The Cloistered Monkey

2023-12-14 14:58

Imports

# python
from functools import partial
from pathlib import Path
import os

# pypi
from dotenv import load_dotenv
from expects import be_true, expect
from tabulate import tabulate

import pandas

TABLE = partial(partial(tabulate,
                        headers="keys",
                        tablefmt="orgtbl",
                        showindex=False))

load_dotenv(override=True)
kaggle_path = Path(os.getenv("KAGGLE_WORLD_HAPPINESS"))
figure_path = Path(os.getenv("WORLD_HAPPINESS_FIGURE"))
table_path = Path(os.getenv("WORLD_HAPPINESS_TABLE"))
print(kaggle_path)
print(figure_path)
print(table_path)
expect(kaggle_path.is_file()).to(be_true)
expect(table_path.is_file()).to(be_true)
expect(figure_path.is_file()).to(be_true)

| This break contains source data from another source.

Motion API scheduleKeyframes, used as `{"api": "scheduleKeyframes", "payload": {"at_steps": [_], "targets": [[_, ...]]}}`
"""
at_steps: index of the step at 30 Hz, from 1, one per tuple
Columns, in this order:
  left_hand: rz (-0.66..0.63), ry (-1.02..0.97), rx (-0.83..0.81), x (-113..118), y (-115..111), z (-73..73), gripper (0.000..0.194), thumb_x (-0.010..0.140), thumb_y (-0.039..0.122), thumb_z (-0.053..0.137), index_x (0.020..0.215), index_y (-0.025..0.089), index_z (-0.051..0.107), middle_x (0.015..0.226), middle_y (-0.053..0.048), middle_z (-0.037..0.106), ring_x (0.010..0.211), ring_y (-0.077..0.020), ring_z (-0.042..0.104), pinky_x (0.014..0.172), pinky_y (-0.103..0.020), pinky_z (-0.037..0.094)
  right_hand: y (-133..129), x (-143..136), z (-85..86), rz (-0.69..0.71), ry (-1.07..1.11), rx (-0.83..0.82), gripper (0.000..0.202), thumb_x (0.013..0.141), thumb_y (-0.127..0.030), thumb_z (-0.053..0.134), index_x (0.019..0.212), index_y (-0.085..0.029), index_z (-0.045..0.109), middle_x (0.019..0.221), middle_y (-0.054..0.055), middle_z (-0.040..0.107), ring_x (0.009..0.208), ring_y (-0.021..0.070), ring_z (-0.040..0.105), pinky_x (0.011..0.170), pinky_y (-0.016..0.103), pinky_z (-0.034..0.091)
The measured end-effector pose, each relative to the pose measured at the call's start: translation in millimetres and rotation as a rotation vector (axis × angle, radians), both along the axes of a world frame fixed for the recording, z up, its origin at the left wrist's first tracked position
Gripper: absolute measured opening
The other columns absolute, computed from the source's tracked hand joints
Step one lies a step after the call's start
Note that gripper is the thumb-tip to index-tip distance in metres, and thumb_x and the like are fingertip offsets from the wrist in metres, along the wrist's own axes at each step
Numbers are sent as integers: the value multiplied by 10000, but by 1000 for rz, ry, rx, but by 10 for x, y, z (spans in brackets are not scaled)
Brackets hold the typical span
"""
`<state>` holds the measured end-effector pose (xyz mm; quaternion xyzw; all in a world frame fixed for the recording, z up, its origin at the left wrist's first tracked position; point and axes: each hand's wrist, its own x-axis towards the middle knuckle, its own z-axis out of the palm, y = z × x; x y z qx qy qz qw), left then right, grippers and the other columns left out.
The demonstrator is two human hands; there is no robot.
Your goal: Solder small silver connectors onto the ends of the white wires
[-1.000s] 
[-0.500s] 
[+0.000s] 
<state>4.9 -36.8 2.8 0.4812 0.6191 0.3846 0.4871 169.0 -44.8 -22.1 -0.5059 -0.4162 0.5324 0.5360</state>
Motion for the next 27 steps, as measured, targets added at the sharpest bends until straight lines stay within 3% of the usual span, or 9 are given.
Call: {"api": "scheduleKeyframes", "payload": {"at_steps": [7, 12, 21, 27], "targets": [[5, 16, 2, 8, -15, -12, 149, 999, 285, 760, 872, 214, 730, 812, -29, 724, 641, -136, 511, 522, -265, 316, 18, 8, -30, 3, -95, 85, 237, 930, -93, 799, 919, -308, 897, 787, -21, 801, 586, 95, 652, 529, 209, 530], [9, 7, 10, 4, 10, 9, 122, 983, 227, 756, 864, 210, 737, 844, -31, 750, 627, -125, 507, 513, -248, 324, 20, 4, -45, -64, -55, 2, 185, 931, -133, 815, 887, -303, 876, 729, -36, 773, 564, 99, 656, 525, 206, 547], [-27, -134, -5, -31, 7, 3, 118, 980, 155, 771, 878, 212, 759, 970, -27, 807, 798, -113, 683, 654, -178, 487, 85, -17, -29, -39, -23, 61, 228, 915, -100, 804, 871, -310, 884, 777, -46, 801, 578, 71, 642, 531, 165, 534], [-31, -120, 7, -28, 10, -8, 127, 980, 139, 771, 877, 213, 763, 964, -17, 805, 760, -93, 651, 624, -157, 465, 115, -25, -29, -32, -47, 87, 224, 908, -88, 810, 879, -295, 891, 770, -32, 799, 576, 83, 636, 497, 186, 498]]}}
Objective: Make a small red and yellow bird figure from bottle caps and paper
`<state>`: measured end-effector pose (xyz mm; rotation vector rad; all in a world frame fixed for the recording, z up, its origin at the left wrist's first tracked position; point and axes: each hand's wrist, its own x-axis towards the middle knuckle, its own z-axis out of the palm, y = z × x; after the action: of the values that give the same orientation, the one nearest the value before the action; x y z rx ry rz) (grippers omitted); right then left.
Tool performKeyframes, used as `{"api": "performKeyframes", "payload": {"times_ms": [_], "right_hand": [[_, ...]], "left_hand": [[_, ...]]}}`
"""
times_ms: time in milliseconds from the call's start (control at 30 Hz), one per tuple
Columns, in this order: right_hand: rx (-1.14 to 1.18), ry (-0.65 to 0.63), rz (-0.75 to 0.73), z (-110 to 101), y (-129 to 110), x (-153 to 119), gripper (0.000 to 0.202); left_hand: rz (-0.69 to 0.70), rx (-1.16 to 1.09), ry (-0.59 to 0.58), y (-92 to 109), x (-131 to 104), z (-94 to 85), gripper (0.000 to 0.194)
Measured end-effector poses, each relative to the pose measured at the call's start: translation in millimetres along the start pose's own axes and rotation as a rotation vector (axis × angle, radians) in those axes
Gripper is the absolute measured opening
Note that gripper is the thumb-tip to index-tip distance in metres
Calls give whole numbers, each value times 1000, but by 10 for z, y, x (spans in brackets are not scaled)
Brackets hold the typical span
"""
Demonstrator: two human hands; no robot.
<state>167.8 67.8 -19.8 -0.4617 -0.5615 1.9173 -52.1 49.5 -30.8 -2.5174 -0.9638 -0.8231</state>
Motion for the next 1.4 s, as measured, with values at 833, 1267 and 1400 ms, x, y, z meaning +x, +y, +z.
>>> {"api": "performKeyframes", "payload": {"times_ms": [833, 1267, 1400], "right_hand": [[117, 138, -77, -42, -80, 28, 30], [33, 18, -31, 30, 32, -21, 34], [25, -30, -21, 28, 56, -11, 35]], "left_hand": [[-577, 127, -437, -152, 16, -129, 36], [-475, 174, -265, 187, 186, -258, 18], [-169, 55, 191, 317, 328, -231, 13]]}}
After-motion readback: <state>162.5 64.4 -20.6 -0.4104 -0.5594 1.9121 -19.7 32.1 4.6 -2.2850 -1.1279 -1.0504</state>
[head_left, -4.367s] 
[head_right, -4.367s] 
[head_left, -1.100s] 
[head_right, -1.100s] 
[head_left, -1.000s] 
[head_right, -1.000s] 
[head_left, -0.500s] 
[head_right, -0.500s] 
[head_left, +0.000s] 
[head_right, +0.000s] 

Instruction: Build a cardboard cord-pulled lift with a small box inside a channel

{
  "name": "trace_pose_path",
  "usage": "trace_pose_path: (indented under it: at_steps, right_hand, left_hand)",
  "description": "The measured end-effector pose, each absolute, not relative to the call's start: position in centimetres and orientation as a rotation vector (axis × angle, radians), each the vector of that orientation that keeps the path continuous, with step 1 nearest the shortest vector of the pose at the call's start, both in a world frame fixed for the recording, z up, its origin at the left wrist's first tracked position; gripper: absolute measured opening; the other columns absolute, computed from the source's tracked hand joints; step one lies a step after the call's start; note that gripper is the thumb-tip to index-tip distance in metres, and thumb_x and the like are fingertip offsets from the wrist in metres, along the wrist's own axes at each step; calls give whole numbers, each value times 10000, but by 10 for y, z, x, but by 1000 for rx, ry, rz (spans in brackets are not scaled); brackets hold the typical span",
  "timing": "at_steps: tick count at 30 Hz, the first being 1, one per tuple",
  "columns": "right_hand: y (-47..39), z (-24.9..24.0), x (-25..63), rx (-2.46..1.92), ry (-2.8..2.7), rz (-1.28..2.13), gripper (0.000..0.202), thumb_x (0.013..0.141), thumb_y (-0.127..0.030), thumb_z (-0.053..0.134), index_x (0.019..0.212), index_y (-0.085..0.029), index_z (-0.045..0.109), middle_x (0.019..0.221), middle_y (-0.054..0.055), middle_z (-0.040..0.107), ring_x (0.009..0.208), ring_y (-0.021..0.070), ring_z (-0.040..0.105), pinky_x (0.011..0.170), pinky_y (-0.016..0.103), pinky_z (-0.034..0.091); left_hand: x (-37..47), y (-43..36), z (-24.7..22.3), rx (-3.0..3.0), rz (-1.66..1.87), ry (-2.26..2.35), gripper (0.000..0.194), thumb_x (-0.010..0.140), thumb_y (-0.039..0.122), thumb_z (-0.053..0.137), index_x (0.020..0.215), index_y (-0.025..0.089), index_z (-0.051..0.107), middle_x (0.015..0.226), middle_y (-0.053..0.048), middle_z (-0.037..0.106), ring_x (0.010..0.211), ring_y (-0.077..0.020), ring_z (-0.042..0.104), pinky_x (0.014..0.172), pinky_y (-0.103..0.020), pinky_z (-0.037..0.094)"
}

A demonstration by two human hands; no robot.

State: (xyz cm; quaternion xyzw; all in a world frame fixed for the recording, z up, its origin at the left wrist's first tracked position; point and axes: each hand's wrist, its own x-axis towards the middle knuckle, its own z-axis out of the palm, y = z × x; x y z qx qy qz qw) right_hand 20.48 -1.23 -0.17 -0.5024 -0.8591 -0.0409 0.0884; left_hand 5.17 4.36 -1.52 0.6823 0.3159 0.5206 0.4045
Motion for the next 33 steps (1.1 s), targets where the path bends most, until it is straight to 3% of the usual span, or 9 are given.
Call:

/home/bravo/data/datasets/kaggle/world-happiness-report/WHR_2016.csv
/home/bravo/data/datasets/world-happiness-data/world-happiness-report-2023-data-for-figure-2.1.csv
/home/bravo/data/datasets/world-happiness-data/world-happiness-report-2023-data-for-table-2.1.csv

kaggle = pandas.read_csv(kaggle_path)
figure = pandas.read_csv(figure_path)
table = pandas.read_csv(table_path)

print(kaggle.shape)
print(figure.shape)
print(table.shape)

(157, 13)
(137, 19)
(2199, 11)

def column_printer(table, headers=("Column", "Type")):
    print(TABLE(
        ((column, str(table[column].dtype))
         for column in table.columns),
        headers=headers))
    return

column_printer(kaggle)

Column	Type
Country	object
Region	object
Happiness Rank	int64
Happiness Score	float64
Lower Confidence Interval	float64
Upper Confidence Interval	float64
Economy (GDP per Capita)	float64
Family	float64
Health (Life Expectancy)	float64
Freedom	float64
Trust (Government Corruption)	float64
Generosity	float64
Dystopia Residual	float64

column_printer(figure)

Column	Type
Country name	object
Ladder score	float64
Standard error of ladder score	float64
upperwhisker	float64
lowerwhisker	float64
Logged GDP per capita	float64
Social support	float64
Healthy life expectancy	float64
Freedom to make life choices	float64
Generosity	float64
Perceptions of corruption	float64
Ladder score in Dystopia	float64
Explained by: Log GDP per capita	float64
Explained by: Social support	float64
Explained by: Healthy life expectancy	float64
Explained by: Freedom to make life choices	float64
Explained by: Generosity	float64
Explained by: Perceptions of corruption	float64
Dystopia + residual	float64

column_printer(table)

Column	Type
Country name	object
year	int64
Life Ladder	float64
Log GDP per capita	float64
Social support	float64
Healthy life expectancy at birth	float64
Freedom to make life choices	float64
Generosity	float64
Perceptions of corruption	float64
Positive affect	float64
Negative affect	float64

It's hard to say exactly but it looks like Region and Happiness Rank were added by whoever created the kaggle dataset and it isn't clear what the Family column ties into. The only column in the UN data not matched is Social Support but that doesn't seem to have the right value range:

print(kaggle.Family.max())
print(figure["Social support"].max())

1.18326
0.983

We're not going to use Family anyway, so I'll just ignore it.

Country

COUNTRY = "Country name"

print(kaggle.Country.min())
print(table[COUNTRY].min())
print(figure[COUNTRY].min())

Afghanistan
Afghanistan
Afghanistan

print(len(kaggle.Country.unique()))
print(len(table[COUNTRY].unique()))
print(len(figure[COUNTRY].unique()))

157
165
137

The figure data has quite a bit fewer entries than the table data. I'll have to look into that as I was planning to merge them, but I'll have to figure out why those twenty-eight countries are missing.

The Table vs Kaggle

k_countries = set(kaggle.Country)
t_countries = set(table[COUNTRY])

print(sorted(t_countries - k_countries))
print()
print(sorted(k_countries - t_countries))

['Central African Republic', 'Cuba', 'Czechia', 'Djibouti', 'Eswatini', 'Gambia', 'Guyana', 'Hong Kong S.A.R. of China', 'Lesotho', 'Maldives', 'Mozambique', 'North Macedonia', 'Oman', 'Somaliland region', 'State of Palestine', 'Taiwan Province of China', 'Turkiye']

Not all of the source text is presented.